WHAT IS REQUIRED. Look below for the line with "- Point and" and the line with "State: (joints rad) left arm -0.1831"; repeat exactly those two lines and all lines between them, but no pictures.

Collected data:
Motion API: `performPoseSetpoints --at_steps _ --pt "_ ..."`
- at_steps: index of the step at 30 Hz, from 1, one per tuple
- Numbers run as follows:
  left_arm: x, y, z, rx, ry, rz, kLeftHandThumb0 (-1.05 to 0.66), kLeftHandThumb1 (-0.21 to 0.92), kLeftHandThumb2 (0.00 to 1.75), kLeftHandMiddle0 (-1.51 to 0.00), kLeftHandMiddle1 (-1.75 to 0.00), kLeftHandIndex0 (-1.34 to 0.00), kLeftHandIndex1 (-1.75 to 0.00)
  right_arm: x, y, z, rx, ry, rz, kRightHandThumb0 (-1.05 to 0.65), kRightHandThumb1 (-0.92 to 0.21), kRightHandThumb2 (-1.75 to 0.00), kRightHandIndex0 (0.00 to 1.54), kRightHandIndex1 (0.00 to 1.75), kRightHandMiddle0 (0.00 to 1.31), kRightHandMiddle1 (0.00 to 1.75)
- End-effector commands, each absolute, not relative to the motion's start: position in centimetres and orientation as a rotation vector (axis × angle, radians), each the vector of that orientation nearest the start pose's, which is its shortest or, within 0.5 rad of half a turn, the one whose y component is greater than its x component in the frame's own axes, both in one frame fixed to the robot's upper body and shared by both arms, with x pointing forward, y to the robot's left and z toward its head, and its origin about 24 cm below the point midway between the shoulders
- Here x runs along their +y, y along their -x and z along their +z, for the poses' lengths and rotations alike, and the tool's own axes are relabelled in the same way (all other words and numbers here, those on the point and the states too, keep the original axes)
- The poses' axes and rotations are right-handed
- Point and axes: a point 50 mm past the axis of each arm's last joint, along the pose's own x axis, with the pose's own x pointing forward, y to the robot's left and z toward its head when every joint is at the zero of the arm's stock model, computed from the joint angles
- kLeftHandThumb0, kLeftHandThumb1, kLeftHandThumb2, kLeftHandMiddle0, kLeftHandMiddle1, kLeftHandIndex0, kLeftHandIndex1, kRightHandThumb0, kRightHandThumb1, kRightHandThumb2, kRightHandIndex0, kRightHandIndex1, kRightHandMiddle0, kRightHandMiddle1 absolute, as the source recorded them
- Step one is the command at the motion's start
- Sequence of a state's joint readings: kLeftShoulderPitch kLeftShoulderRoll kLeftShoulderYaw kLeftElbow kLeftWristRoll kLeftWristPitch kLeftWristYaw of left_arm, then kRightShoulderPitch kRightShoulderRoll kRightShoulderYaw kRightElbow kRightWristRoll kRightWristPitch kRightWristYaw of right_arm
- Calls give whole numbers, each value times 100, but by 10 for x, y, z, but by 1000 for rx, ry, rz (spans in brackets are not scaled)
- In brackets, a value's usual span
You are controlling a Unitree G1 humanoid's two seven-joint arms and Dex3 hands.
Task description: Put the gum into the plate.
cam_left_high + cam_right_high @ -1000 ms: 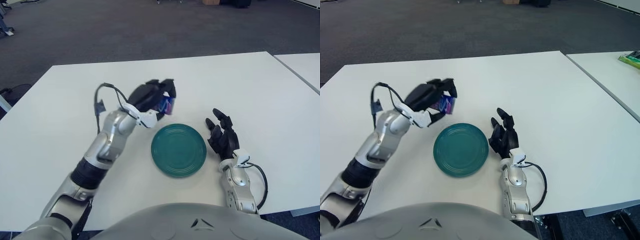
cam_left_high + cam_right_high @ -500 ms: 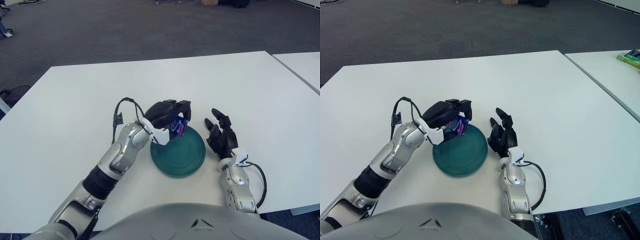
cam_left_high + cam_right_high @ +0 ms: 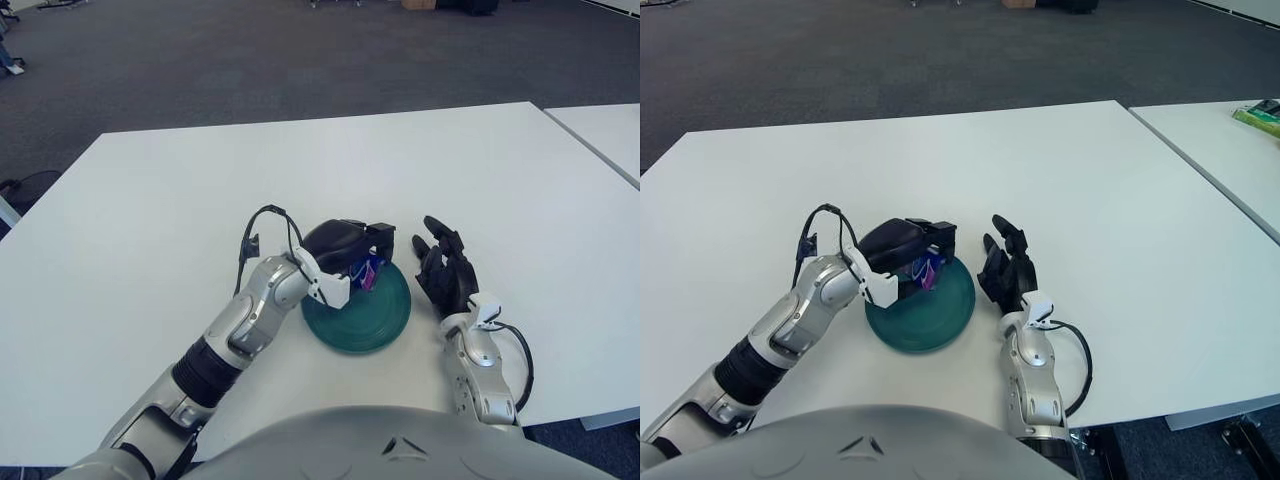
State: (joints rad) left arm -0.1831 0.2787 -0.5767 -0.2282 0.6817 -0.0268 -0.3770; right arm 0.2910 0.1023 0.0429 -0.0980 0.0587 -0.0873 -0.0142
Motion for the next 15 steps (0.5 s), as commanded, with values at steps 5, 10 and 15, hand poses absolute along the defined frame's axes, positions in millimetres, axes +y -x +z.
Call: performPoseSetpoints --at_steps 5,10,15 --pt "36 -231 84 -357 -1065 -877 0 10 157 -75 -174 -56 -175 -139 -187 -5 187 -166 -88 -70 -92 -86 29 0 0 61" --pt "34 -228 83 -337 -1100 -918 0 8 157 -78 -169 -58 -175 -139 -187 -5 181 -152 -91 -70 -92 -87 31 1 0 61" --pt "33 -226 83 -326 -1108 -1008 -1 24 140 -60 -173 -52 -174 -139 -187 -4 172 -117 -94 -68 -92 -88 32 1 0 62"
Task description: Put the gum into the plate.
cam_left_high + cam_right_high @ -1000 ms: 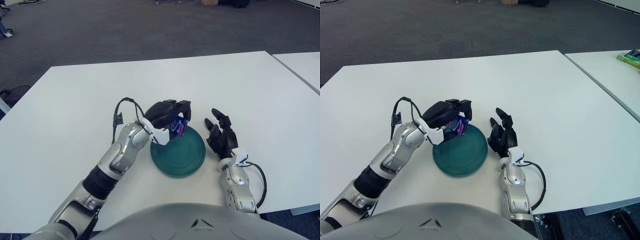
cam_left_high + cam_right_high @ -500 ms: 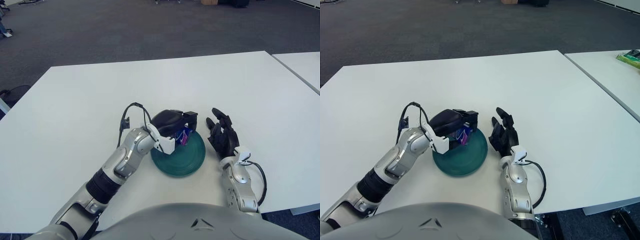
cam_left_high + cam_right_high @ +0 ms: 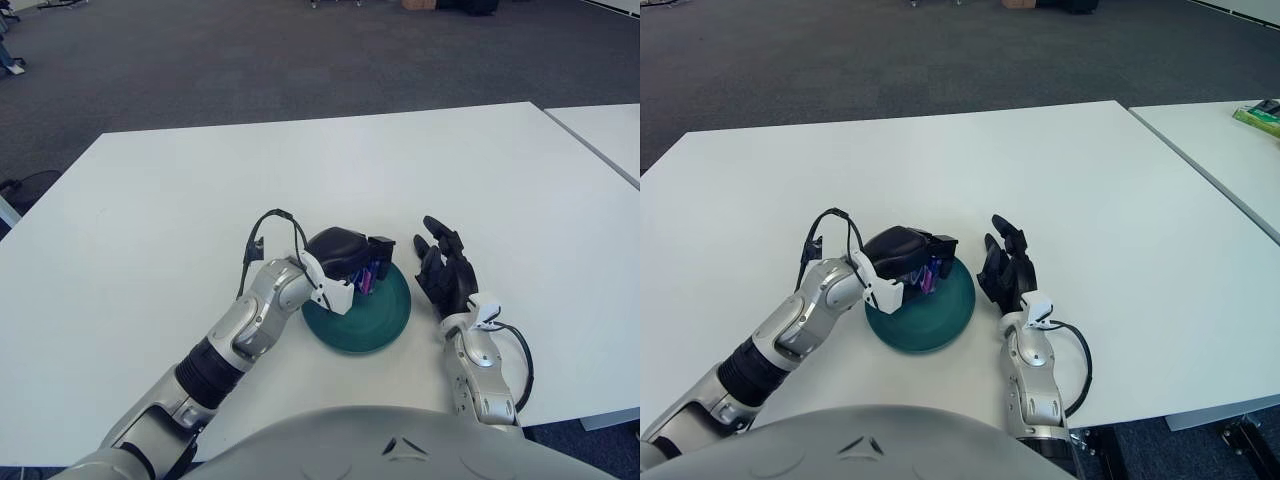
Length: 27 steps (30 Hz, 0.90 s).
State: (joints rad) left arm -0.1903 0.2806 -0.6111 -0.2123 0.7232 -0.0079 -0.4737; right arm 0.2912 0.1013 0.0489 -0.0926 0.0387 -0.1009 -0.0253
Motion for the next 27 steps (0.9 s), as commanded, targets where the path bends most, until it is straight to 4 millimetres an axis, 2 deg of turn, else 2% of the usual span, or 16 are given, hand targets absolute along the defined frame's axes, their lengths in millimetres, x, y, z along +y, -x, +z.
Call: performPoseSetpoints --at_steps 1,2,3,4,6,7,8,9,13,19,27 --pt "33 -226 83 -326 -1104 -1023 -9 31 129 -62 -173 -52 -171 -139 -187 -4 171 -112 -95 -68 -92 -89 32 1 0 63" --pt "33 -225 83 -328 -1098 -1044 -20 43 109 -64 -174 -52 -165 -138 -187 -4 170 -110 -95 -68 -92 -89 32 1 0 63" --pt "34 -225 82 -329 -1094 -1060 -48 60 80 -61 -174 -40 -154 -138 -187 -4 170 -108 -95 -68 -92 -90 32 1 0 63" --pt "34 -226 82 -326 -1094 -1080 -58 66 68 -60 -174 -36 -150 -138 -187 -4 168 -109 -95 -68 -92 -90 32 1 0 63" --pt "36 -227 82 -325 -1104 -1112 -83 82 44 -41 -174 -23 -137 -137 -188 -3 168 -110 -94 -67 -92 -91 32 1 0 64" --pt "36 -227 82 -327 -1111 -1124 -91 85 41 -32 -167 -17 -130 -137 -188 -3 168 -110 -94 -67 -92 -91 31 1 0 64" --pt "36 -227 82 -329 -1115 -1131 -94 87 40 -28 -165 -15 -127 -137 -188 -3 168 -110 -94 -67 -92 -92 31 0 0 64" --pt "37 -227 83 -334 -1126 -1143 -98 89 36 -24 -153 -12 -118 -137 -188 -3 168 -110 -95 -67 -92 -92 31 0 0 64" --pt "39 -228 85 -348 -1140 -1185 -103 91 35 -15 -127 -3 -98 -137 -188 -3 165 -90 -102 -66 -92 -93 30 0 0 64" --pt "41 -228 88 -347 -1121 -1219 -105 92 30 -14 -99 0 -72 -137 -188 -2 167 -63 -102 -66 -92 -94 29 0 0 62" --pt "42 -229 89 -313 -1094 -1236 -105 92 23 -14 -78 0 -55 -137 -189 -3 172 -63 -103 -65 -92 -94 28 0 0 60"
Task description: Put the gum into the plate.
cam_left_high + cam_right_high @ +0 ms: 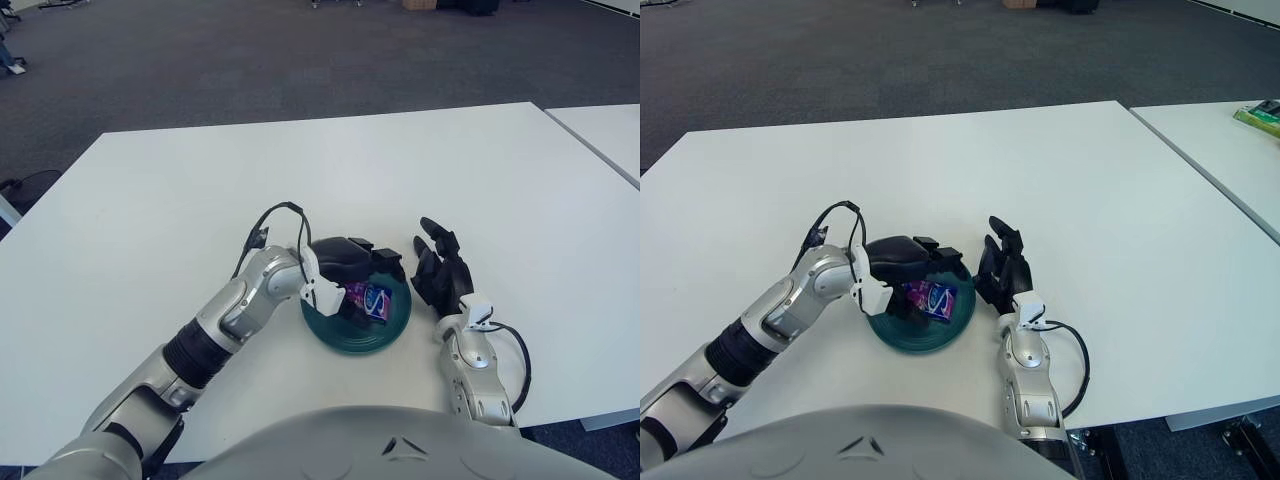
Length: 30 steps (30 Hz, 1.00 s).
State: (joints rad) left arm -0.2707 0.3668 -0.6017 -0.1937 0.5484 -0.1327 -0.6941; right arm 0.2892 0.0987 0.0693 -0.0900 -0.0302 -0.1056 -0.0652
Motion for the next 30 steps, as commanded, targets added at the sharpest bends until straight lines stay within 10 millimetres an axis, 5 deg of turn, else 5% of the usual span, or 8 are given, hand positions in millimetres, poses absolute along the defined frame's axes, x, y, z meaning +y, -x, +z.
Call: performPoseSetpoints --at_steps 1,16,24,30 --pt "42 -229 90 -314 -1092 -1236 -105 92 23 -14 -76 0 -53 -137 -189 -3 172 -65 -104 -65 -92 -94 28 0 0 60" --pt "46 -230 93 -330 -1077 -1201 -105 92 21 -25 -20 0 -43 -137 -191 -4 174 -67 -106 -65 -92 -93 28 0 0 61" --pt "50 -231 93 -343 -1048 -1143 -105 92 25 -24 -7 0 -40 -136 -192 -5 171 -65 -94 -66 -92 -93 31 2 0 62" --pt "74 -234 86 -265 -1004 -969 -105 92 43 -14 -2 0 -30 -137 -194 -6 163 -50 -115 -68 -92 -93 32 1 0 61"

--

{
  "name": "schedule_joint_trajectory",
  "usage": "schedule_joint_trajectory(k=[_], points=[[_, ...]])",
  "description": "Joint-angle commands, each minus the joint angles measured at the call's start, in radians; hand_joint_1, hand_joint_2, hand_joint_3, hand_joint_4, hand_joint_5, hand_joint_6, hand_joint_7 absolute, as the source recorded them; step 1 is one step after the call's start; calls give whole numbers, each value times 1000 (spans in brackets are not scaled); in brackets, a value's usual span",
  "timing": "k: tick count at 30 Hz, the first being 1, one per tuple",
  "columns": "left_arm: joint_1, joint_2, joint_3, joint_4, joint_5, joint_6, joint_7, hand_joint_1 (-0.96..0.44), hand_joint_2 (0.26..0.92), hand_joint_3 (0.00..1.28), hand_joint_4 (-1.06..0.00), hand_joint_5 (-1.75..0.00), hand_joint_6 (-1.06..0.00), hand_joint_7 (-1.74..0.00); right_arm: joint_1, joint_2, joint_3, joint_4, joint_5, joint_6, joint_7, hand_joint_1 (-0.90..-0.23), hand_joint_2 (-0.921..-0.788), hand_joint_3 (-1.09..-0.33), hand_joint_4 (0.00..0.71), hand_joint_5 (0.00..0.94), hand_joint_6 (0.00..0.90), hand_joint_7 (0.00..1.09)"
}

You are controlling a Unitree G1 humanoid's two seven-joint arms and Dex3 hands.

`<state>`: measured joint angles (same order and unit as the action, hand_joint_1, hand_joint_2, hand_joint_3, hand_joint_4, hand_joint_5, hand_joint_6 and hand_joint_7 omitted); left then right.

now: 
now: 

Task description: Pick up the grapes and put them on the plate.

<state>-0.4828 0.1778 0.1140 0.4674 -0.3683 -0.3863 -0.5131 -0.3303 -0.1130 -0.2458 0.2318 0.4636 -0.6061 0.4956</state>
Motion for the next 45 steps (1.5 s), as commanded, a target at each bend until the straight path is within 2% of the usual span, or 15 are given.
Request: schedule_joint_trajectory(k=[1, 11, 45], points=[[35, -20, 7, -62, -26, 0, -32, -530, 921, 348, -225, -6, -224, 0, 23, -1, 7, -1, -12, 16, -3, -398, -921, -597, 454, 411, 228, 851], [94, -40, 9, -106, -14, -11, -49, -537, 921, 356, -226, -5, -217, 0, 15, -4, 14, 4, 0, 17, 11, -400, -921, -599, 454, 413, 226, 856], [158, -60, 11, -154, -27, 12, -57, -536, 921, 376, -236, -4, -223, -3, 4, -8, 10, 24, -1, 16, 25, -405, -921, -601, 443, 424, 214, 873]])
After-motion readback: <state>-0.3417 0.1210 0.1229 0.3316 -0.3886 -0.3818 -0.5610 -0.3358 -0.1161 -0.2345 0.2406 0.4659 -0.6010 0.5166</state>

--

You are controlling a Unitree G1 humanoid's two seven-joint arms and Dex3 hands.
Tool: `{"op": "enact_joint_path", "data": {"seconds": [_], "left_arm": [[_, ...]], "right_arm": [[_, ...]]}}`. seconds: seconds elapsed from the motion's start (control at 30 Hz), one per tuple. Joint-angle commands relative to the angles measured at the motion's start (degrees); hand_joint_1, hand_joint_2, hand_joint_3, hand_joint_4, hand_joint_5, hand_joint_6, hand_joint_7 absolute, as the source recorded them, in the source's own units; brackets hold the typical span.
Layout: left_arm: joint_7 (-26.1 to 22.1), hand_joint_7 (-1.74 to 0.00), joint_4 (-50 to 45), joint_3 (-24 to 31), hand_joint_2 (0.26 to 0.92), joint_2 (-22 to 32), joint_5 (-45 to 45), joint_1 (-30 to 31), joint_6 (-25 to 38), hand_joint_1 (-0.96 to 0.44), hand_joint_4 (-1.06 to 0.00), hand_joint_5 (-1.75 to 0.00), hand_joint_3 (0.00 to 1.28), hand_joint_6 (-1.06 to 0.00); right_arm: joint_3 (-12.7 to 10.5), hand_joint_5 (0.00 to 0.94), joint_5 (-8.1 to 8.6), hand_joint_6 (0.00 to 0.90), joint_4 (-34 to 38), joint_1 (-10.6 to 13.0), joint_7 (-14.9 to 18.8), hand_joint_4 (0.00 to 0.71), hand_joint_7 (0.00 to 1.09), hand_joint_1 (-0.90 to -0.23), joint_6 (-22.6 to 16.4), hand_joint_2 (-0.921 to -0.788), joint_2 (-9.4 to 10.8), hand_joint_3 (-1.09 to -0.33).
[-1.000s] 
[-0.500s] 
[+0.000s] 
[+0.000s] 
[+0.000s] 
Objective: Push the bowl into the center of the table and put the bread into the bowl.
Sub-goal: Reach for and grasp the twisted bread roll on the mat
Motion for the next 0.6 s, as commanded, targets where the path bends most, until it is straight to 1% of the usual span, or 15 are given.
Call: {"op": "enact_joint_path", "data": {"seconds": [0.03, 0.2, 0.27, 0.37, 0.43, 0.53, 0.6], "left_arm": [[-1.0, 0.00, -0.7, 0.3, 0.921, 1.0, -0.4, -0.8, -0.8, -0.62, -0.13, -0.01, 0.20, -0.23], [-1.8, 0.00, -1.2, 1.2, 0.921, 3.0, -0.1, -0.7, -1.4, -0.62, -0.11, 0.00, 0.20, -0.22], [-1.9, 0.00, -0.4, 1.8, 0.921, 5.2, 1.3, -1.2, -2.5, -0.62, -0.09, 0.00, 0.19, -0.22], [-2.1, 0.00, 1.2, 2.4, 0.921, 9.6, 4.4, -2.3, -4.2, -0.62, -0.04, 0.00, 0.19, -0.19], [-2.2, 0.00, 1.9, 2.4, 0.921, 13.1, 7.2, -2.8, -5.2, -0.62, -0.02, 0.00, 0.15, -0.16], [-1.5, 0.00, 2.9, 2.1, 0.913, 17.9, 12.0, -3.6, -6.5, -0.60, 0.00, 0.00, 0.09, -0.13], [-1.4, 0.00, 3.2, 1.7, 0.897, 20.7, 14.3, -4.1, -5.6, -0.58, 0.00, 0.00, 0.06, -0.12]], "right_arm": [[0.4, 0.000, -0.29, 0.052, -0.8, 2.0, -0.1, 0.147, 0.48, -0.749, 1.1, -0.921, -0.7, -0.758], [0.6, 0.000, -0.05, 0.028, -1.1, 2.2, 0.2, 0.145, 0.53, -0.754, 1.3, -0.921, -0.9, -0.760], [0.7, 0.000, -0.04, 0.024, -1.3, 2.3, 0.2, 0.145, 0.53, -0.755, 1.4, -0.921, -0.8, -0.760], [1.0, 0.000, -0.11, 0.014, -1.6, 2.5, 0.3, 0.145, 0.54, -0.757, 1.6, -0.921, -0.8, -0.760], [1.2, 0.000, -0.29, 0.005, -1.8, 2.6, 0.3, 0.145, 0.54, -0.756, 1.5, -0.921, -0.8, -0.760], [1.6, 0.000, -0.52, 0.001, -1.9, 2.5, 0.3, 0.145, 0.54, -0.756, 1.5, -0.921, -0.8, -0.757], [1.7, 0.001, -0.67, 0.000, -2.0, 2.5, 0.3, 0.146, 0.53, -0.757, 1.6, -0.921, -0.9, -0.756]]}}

EXERCISE SOLUTION.
- Point and axes: a point 50 mm past the axis of each arm's last joint, along the pose's own x axis, with the pose's own x pointing forward, y to the robot's left and z toward its head when every joint is at the zero of the arm's stock model, computed from the joint angles
- kLeftHandThumb0, kLeftHandThumb1, kLeftHandThumb2, kLeftHandMiddle0, kLeftHandMiddle1, kLeftHandIndex0, kLeftHandIndex1, kRightHandThumb0, kRightHandThumb1, kRightHandThumb2, kRightHandIndex0, kRightHandIndex1, kRightHandMiddle0, kRightHandMiddle1 absolute, as the source recorded them
- Step one is the command at the motion's start
- Sequence of a state's joint readings: kLeftShoulderPitch kLeftShoulderRoll kLeftShoulderYaw kLeftElbow kLeftWristRoll kLeftWristPitch kLeftWristYaw of left_arm, then kRightShoulderPitch kRightShoulderRoll kRightShoulderYaw kRightElbow kRightWristRoll kRightWristPitch kRightWristYaw of right_arm
- Calls give whole numbers, each value times 100, but by 10 for x, y, z, but by 1000 for rx, ry, rz (spans in brackets are not scaled)
- In brackets, a value's usual span
You are controlling a Unitree G1 humanoid's two seven-joint arms and Dex3 hands.
Task description: Put the gum into the plate.
cam_left_high + cam_right_high @ -1000 ms: 
cam_left_high + cam_right_high @ -500 ms: 
cam_left_high + cam_right_high @ +0 ms: 
State: (joints rad) left arm -0.1831 0.2787 -0.5767 -0.2282 0.6817 -0.0268 -0.3770; right arm 0.2910 0.1023 0.0429 -0.0980 0.0587 -0.0873 -0.0142

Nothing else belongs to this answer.